**PROBLEM STATEMENT**
Return the entire listing, character for character.

**DATA SHOWN**
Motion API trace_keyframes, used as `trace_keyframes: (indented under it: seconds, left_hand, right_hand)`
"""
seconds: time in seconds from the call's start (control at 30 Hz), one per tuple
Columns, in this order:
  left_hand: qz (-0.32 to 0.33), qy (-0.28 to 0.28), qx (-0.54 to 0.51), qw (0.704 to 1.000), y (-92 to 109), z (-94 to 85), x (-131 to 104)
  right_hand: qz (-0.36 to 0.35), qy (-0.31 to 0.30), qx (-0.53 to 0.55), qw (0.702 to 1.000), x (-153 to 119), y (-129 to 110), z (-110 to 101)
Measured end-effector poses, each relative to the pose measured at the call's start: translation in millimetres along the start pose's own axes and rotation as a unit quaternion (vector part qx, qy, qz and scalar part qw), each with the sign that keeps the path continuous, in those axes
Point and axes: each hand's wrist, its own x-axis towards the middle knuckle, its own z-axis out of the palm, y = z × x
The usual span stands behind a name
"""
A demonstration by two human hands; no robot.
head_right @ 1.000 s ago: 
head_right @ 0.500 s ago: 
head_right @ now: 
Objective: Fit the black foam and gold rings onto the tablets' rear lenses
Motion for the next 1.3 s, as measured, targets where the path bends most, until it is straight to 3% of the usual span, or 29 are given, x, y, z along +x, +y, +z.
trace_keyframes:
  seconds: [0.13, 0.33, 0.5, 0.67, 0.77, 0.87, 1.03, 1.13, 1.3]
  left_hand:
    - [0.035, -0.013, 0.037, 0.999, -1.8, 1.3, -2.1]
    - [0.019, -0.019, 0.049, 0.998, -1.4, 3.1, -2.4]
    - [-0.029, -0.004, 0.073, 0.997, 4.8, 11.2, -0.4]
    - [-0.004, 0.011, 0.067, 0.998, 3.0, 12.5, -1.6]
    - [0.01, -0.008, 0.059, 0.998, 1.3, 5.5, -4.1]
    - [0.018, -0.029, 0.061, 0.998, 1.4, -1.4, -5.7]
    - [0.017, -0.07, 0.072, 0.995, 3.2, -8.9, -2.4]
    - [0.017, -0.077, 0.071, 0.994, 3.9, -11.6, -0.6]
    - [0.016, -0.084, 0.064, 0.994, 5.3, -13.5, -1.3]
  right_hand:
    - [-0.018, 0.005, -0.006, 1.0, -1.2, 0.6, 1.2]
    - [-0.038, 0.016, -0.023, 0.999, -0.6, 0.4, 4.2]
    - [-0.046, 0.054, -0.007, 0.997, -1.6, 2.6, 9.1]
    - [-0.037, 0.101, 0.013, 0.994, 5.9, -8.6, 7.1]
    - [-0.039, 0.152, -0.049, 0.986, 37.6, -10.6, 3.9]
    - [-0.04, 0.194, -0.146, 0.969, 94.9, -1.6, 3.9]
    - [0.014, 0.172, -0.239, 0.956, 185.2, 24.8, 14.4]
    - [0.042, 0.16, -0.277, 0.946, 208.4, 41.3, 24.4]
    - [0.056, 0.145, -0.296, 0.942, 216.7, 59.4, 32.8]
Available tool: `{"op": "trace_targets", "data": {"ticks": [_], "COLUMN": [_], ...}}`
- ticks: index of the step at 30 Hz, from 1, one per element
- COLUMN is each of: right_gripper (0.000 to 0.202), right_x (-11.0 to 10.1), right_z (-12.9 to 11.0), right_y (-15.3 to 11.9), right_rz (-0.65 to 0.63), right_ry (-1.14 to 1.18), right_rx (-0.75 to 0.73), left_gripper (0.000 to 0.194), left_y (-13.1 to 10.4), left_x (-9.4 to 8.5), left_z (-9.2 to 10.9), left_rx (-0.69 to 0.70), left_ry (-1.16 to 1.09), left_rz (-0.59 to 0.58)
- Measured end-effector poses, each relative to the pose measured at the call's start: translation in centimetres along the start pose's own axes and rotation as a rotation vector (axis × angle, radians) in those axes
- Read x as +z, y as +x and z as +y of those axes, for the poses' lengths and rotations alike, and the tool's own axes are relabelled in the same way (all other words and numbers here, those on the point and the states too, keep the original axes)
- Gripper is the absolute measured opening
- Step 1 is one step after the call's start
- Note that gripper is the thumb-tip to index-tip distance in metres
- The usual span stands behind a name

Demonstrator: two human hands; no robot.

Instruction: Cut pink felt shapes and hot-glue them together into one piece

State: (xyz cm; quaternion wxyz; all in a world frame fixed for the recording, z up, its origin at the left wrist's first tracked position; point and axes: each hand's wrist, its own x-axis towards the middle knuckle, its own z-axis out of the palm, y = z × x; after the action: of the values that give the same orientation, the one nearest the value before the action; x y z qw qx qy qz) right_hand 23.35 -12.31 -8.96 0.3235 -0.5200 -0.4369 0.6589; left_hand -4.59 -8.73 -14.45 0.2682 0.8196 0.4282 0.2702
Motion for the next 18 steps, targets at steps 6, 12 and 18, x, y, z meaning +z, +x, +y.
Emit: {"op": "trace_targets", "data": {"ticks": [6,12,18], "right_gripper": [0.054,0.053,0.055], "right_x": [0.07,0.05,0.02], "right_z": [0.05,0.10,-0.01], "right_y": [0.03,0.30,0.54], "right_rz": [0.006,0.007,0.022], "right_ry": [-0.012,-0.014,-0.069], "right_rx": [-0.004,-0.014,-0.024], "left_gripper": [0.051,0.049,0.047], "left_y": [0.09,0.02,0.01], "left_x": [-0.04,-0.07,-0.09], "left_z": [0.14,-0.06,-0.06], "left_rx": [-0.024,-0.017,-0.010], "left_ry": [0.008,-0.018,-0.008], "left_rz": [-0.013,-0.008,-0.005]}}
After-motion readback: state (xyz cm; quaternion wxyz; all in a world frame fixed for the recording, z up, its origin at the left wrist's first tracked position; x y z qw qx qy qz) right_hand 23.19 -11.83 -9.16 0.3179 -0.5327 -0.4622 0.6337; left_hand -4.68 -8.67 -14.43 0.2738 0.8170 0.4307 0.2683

**ANSWER BOX**
Motion API trace_keyframes, used as `trace_keyframes: (indented under it: seconds, left_hand, right_hand)`
"""
seconds: time in seconds from the call's start (control at 30 Hz), one per tuple
Columns, in this order:
  left_hand: qz (-0.32 to 0.33), qy (-0.28 to 0.28), qx (-0.54 to 0.51), qw (0.704 to 1.000), y (-92 to 109), z (-94 to 85), x (-131 to 104)
  right_hand: qz (-0.36 to 0.35), qy (-0.31 to 0.30), qx (-0.53 to 0.55), qw (0.702 to 1.000), x (-153 to 119), y (-129 to 110), z (-110 to 101)
Measured end-effector poses, each relative to the pose measured at the call's start: translation in millimetres along the start pose's own axes and rotation as a unit quaternion (vector part qx, qy, qz and scalar part qw), each with the sign that keeps the path continuous, in those axes
Point and axes: each hand's wrist, its own x-axis towards the middle knuckle, its own z-axis out of the palm, y = z × x
The usual span stands behind a name
"""
A demonstration by two human hands; no robot.
head_right @ 1.000 s ago: 
head_right @ 0.500 s ago: 
head_right @ now: 
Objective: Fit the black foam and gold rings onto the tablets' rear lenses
Motion for the next 1.3 s, as measured, targets where the path bends most, until it is straight to 3% of the usual span, or 29 are given, x, y, z along +x, +y, +z.
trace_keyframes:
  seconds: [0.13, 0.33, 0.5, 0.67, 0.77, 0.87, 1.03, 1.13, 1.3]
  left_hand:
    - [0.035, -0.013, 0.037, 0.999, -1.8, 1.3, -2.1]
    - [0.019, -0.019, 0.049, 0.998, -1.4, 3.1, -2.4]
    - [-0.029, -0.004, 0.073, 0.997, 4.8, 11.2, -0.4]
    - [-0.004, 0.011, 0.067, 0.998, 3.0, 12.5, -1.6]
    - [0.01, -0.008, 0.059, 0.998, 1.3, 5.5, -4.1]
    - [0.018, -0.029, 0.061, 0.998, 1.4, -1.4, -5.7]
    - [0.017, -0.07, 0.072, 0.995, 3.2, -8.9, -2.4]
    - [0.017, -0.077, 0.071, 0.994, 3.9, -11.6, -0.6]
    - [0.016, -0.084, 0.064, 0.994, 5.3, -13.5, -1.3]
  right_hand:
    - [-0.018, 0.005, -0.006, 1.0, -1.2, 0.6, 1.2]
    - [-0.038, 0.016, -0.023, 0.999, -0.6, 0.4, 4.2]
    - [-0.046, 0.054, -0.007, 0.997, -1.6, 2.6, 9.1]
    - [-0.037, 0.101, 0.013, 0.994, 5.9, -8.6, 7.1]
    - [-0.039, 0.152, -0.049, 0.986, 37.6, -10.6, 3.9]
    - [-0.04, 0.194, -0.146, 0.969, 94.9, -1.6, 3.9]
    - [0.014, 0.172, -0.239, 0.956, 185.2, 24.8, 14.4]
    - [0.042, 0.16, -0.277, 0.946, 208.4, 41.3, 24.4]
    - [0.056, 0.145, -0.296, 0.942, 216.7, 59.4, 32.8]
Available tool: `{"op": "trace_targets", "data": {"ticks": [_], "COLUMN": [_], ...}}`
- ticks: index of the step at 30 Hz, from 1, one per element
- COLUMN is each of: right_gripper (0.000 to 0.202), right_x (-11.0 to 10.1), right_z (-12.9 to 11.0), right_y (-15.3 to 11.9), right_rz (-0.65 to 0.63), right_ry (-1.14 to 1.18), right_rx (-0.75 to 0.73), left_gripper (0.000 to 0.194), left_y (-13.1 to 10.4), left_x (-9.4 to 8.5), left_z (-9.2 to 10.9), left_rx (-0.69 to 0.70), left_ry (-1.16 to 1.09), left_rz (-0.59 to 0.58)
- Measured end-effector poses, each relative to the pose measured at the call's start: translation in centimetres along the start pose's own axes and rotation as a rotation vector (axis × angle, radians) in those axes
- Read x as +z, y as +x and z as +y of those axes, for the poses' lengths and rotations alike, and the tool's own axes are relabelled in the same way (all other words and numbers here, those on the point and the states too, keep the original axes)
- Gripper is the absolute measured opening
- Step 1 is one step after the call's start
- Note that gripper is the thumb-tip to index-tip distance in metres
- The usual span stands behind a name

Demonstrator: two human hands; no robot.

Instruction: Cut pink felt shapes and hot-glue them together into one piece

State: (xyz cm; quaternion wxyz; all in a world frame fixed for the recording, z up, its origin at the left wrist's first tracked position; point and axes: each hand's wrist, its own x-axis towards the middle knuckle, its own z-axis out of the palm, y = z × x; after the action: of the values that give the same orientation, the one nearest the value before the action; x y z qw qx qy qz) right_hand 23.35 -12.31 -8.96 0.3235 -0.5200 -0.4369 0.6589; left_hand -4.59 -8.73 -14.45 0.2682 0.8196 0.4282 0.2702
Motion for the next 18 steps, targets at steps 6, 12 and 18, x, y, z meaning +z, +x, +y.
Emit: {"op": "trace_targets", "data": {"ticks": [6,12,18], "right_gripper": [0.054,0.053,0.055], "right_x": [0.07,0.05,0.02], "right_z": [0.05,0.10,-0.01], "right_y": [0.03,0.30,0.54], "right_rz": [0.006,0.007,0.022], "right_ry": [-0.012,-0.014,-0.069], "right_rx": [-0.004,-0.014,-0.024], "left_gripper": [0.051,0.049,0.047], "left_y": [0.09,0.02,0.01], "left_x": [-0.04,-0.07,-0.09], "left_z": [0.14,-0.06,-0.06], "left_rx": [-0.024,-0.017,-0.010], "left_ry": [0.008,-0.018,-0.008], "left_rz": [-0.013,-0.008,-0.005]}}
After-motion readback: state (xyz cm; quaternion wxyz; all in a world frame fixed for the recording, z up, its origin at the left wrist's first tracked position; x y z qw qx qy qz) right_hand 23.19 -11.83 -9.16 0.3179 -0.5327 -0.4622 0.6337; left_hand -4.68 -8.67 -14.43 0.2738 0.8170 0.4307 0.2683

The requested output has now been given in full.